Entries taken from a collection:
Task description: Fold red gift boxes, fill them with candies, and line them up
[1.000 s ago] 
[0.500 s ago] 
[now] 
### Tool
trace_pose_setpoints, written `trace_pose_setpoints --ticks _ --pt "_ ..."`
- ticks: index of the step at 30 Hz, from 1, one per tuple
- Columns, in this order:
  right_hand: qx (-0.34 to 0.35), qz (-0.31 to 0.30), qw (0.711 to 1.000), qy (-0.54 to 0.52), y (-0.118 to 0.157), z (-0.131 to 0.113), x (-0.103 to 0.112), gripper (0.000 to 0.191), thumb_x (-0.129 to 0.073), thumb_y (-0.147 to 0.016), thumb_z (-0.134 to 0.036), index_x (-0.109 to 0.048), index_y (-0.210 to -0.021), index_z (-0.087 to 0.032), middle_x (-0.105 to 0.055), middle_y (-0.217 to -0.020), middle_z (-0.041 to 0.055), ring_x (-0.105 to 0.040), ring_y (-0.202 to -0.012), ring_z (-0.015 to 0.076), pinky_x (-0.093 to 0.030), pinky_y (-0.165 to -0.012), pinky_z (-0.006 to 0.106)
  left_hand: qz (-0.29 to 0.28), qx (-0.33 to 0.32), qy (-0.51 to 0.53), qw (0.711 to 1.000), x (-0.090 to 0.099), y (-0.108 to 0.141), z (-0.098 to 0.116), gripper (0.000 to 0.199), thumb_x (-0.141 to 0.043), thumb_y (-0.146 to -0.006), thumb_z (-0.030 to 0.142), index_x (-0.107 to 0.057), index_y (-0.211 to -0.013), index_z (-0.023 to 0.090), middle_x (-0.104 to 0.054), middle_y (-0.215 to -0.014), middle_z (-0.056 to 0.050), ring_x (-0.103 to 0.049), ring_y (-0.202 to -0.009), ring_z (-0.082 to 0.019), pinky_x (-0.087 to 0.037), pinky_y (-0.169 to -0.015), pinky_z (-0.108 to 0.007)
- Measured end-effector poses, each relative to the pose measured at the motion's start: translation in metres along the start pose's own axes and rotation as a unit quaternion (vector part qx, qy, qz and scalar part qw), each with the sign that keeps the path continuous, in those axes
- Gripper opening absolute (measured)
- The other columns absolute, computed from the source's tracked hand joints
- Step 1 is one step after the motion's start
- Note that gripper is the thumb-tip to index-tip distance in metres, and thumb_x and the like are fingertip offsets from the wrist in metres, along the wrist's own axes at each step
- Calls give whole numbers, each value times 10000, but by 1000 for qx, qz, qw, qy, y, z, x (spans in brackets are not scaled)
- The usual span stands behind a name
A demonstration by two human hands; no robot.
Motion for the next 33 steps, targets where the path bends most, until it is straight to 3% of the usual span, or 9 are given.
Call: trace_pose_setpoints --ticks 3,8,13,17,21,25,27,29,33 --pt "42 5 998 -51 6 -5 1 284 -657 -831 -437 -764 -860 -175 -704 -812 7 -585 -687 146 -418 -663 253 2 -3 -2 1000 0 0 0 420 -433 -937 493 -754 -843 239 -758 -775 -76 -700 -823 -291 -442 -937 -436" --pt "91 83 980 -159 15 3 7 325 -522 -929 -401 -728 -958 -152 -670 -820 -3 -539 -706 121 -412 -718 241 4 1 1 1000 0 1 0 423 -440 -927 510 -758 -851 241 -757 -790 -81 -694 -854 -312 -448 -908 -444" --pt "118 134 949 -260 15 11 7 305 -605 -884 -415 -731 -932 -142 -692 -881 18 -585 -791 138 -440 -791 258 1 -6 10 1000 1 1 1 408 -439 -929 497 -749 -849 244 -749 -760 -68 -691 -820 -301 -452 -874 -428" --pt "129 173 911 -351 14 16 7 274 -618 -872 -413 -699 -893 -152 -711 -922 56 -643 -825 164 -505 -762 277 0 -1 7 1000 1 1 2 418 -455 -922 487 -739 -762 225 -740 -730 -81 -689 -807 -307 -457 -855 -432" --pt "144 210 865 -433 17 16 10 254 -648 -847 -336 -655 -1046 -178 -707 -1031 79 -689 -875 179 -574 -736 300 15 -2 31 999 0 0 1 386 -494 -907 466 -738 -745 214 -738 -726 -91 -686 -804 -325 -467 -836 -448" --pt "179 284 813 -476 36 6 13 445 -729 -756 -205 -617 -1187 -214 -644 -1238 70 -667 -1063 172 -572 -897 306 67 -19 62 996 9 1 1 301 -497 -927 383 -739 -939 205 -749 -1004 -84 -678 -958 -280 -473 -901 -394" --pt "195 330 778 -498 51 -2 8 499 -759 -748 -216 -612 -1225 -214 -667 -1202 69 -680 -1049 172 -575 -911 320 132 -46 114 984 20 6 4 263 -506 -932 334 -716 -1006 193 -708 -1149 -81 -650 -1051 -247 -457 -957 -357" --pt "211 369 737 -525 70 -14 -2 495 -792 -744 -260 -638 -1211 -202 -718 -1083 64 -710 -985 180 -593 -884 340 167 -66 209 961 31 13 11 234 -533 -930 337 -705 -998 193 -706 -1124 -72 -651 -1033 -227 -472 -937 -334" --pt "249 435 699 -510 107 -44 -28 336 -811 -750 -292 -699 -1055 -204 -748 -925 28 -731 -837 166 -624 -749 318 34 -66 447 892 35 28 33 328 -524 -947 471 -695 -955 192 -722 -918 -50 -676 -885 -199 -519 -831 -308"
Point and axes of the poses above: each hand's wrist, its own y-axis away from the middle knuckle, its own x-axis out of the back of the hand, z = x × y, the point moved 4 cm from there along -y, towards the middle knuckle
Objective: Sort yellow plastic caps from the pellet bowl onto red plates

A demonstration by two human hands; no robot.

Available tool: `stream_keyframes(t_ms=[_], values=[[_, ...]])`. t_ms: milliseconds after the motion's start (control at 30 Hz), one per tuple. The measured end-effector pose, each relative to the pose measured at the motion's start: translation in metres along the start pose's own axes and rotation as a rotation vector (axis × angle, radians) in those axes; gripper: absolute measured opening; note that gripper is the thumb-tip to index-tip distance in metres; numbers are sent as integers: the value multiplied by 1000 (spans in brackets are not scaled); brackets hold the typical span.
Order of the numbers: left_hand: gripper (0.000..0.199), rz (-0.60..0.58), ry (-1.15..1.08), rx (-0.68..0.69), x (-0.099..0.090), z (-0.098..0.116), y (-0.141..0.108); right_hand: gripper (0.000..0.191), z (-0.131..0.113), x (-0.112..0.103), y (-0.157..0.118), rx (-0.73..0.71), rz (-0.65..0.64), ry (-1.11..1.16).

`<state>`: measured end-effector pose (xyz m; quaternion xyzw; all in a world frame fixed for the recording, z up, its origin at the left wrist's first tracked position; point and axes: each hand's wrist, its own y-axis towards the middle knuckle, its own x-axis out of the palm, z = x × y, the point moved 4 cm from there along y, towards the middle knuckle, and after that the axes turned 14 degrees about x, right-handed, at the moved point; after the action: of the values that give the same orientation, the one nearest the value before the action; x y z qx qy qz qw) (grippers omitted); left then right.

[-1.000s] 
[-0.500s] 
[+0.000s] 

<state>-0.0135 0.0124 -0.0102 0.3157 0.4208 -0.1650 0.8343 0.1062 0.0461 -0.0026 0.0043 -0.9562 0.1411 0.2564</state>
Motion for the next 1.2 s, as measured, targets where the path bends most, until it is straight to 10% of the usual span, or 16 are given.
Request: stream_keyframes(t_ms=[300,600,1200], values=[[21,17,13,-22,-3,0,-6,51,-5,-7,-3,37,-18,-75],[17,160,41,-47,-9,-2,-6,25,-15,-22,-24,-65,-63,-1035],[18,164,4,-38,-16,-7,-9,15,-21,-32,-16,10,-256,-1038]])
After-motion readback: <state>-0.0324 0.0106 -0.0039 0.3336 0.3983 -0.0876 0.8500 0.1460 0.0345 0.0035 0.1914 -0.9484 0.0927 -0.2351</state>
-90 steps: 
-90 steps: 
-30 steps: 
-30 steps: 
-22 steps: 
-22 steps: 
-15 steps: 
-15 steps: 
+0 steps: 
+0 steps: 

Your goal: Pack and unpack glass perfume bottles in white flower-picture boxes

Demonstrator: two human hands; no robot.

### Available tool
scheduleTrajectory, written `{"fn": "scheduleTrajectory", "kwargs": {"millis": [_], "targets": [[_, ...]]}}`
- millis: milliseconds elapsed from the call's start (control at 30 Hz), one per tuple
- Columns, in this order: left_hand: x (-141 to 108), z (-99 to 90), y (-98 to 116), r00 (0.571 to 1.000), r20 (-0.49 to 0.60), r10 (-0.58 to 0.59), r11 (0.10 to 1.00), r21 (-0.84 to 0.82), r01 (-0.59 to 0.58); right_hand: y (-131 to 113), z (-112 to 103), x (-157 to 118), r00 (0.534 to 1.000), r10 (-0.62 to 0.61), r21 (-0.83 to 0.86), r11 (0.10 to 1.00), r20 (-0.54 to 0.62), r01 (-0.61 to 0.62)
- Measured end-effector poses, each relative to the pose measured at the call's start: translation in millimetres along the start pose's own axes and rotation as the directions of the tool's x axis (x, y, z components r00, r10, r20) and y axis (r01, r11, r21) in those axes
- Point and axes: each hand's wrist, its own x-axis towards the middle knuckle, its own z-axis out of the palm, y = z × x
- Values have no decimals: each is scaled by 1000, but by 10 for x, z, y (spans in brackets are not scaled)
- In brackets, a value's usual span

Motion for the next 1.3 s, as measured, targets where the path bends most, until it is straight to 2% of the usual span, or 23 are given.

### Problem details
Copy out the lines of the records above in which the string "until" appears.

### Task output
Motion for the next 33 steps, targets where the path bends most, until it is straight to 3% of the usual span, or 9 are given.
Motion for the next 1.2 s, as measured, targets where the path bends most, until it is straight to 10% of the usual span, or 16 are given.
Motion for the next 1.3 s, as measured, targets where the path bends most, until it is straight to 2% of the usual span, or 23 are given.

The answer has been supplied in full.